Selon l'expert, ce changement de comportement peut effrayer de nombreux parents. "Ils trouvent ce comportement étrange, car jusqu'alors les parents étaient les idoles", dit Rehme.
La psychologue Paula Peron, professeur à PUC/SP, explique que ces changements de subjectivité sont toutefois très différents d'une fille à l'autre.
"L'expérience de ce processus sera très singulière.
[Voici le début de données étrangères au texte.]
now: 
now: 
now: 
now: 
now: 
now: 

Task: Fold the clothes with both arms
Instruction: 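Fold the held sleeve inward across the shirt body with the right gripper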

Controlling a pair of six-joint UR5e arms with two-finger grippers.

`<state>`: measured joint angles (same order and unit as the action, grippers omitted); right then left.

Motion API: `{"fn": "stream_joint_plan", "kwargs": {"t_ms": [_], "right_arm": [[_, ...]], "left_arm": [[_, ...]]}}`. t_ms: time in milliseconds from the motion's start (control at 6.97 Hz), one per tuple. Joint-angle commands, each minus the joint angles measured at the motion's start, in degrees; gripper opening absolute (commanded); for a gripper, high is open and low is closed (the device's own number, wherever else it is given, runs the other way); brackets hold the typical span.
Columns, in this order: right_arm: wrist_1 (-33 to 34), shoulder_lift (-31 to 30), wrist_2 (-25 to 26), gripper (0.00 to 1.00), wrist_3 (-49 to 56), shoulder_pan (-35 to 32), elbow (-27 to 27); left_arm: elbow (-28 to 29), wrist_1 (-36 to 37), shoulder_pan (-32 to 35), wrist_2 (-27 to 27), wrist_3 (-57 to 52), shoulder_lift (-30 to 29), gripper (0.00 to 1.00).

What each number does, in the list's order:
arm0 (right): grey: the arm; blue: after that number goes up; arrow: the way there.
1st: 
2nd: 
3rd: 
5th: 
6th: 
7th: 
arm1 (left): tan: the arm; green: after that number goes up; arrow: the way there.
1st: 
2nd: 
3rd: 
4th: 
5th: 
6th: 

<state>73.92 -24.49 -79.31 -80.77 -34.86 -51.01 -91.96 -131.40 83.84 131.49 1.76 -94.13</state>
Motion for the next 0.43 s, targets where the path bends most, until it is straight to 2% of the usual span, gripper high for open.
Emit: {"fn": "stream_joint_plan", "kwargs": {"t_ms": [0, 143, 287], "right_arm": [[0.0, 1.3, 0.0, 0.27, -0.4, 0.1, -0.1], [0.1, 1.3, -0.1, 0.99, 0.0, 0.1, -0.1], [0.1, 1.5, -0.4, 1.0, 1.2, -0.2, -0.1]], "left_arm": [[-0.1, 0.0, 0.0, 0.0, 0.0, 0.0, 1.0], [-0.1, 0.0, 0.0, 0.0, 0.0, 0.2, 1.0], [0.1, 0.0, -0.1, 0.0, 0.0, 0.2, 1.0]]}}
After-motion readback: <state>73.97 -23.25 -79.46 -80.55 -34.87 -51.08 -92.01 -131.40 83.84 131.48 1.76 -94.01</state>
Bien sûr, il existe des marques typiques de la culture occidentale contemporaine, mais ces changements biologiques ne sont pas vécus de la même manière par chaque personne", explique-t-elle.
À ce stade, explique Mme Peron, il existe de nombreuses attentes sociales sur la façon dont les parents et les filles doivent se comporter. "Il est nécessaire que les personnes concernées décident si elles veulent ou non faire respecter ces attentes", précise la psychologue.
Selon elle, la tendance est que la relation entre les parents et les enfants change à ce stade, mais cela peut ne pas se produire. "Le fait menstruel ne va pas nécessairement changer la subjectivité", dit-elle.
"Certains parents auront plus de mal à gérer une phase où leurs enfants veulent plus d'autonomie, d'autres auront plus de facilité. Il n'y a aucun moyen de prédire dans quelle direction cela va aller", dit-elle.
L'important dans tous les cas, dit-elle, est de reconnaître qu'il y a des attentes, qu'elles ne seront pas toujours satisfaites et d'être prêt à faire face à une certaine déception. En outre, dit-elle, l'établissement d'une bonne communication et d'un dialogue est essentiel dans tout scénario. "Et c'est quelque chose qui se construit, ça ne se fait pas du jour au lendemain."
Le niveau de détresse est un bon indicateur pour les parents et l'adolescent lui-même pour savoir s'il faut s'inquiéter ou non. "Il est important de demander de l'aide s'il y a beaucoup de détresse ou si l'adolescent cause beaucoup de détresse à d'autres personnes", dit-elle.